Microbial analysis of the water sample
The microbial analysis was performed to determine the microbiological quality of the water sample. These tests which include the total viable counts, i.e., the total heterotrophic, total coliform count and the estimation of the most probable number (MPN) of fecal coliform bacteria were conducted prior to treatment and after the incorporation of the M. oleifera seed solution into the water sample.
Total viable count
One mL of the treated water sample was cultured on molten freshly prepared Nutrient agar, MacConkey agar and Eosin Methylene Blue (EMB) Agar every day for 4 days using the spread plate method. After this, the culture plates were incubated at 37ºC. The number of colonies on each agar plate were enumerated and recorded after a 24 hour incubation period.
Most probable number (MPN)
Five (5) MacCartney bottles each containing ten (10) mL of double-strength macConkey broth and ten (10) MacCartney bottles each containing five (5) mL single strength MacConkey agar broth was freshly prepared and autoclaved. Before dispensing, the effluent samples were thoroughly mixed by inverting the bottle several times for proper homogenization. To the MacConkey agar bottles containing the double strength MacConkey agar broth, ten (10) mL of the effluent samples were added each and mixed while to the single strength, one (1) mL of the effluent sample was added to five bottles and 0.1mL was added to the remaining five bottles. The inoculated broths were then incubated at 37ºC for 24 hours with the bottles loosely capped. After the incubation period, the results were read and interpreted using Cheesbrough (2000) standards.

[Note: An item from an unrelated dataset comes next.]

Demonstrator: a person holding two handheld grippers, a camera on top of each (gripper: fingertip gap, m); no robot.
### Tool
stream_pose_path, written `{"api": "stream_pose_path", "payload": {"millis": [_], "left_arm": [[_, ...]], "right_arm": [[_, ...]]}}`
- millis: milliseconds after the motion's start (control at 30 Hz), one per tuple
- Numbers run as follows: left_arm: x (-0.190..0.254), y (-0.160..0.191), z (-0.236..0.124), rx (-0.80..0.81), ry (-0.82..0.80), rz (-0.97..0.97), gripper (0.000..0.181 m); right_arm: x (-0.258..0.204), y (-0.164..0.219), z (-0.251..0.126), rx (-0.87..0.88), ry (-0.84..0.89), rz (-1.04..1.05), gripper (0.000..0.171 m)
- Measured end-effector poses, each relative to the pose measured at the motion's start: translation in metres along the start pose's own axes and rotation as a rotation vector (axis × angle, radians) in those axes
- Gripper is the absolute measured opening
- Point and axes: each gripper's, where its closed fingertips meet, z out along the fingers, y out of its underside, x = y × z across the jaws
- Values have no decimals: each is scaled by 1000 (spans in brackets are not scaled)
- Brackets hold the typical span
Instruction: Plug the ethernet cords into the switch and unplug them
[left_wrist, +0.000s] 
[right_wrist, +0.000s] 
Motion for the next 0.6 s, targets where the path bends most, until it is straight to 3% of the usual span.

Physicochemical analysis of the water sample
The water sample physicochemical parameters were determined prior to and after treatment with M. oleifera seed solution using specific methods. The parameters determined were:
Determination of turbidity
The turbidity of the water sample was determined using a turbidimeter (Hach USA). The meter was switched on and then calibrated with distilled water. Five (5) mL of the water sample was poured into a cuvette holder with the vertical line on the cuvette aligning with the horizontal mark on the instrument. The value of the turbidity was then read on the crystal liquid display (CLD) as soon as the ready signal was seen on the screen (APHA, 2005).
Determination of conductivity
These parameters were determined using a multimeter analyzer (HACH, USA) that has a software application that can inter-change to read different parameters when the ‘mode’ button is pressed. The instrument was switched on and calibrated with distilled water. Then five (5) mL of sample to be determined was poured into a test tube, the sensor (electrode) of the instrument was now inserted into the test tube and the mode button pressed for the reading of each parameter. The value for conductivity was read from the crystal liquid display (CLD) as soon as the instrument indicates a ready signal (APHA, 2005).
Determination of pH
This was done using a pH meter (search tech, USA). The instrument was calibrated with buffers 4, 7 and 9 before usage. Five (5) mL of the effluent samples were dispensed into a clean test tube and the electrode of the instrument inserted into the sample before the start button pressed, the reading was taken as displayed directly on the crystal liquid display panel of the instrument (APHA, 2005).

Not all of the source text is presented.